TASK DESCRIPTION: A word-for-word transcription of the records is required.

Dataset records:
Content starts

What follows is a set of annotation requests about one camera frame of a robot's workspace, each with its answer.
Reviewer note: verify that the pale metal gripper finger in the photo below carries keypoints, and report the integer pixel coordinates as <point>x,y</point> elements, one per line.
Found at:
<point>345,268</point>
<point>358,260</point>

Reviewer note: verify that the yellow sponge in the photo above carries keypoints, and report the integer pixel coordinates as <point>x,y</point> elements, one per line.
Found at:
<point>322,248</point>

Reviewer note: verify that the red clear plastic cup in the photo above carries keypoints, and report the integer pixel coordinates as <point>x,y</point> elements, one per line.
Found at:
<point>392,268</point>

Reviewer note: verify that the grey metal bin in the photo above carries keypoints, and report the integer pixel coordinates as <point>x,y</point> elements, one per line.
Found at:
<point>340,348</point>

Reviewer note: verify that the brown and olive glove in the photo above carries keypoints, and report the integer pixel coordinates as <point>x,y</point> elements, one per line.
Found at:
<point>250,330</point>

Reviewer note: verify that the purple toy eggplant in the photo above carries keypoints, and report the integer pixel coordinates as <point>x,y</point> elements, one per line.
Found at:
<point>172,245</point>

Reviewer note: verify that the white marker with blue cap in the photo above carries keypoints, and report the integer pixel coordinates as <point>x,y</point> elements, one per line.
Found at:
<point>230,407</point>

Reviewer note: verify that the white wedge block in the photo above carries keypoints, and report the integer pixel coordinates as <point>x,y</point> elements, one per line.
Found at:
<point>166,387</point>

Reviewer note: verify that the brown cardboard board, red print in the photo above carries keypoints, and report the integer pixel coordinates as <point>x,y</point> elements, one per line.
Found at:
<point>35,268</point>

Content ends

WRITTEN SOLUTION:
What follows is a set of annotation requests about one camera frame of a robot's workspace, each with its answer.
Reviewer note: verify that the pale metal gripper finger in the photo below carries keypoints, and report the integer pixel coordinates as <point>x,y</point> elements, one per line.
Found at:
<point>345,268</point>
<point>358,260</point>

Reviewer note: verify that the yellow sponge in the photo above carries keypoints, and report the integer pixel coordinates as <point>x,y</point> elements, one per line.
Found at:
<point>322,248</point>

Reviewer note: verify that the red clear plastic cup in the photo above carries keypoints, and report the integer pixel coordinates as <point>x,y</point> elements, one per line.
Found at:
<point>392,268</point>

Reviewer note: verify that the grey metal bin in the photo above carries keypoints, and report the integer pixel coordinates as <point>x,y</point> elements, one per line.
Found at:
<point>340,348</point>

Reviewer note: verify that the brown and olive glove in the photo above carries keypoints, and report the integer pixel coordinates as <point>x,y</point> elements, one per line.
Found at:
<point>250,330</point>

Reviewer note: verify that the purple toy eggplant in the photo above carries keypoints, and report the integer pixel coordinates as <point>x,y</point> elements, one per line.
Found at:
<point>172,245</point>

Reviewer note: verify that the white marker with blue cap in the photo above carries keypoints, and report the integer pixel coordinates as <point>x,y</point> elements, one per line.
Found at:
<point>230,407</point>

Reviewer note: verify that the white wedge block in the photo above carries keypoints, and report the integer pixel coordinates as <point>x,y</point> elements, one per line.
Found at:
<point>166,387</point>

Reviewer note: verify that the brown cardboard board, red print in the photo above carries keypoints, and report the integer pixel coordinates as <point>x,y</point> elements, one per line.
Found at:
<point>35,268</point>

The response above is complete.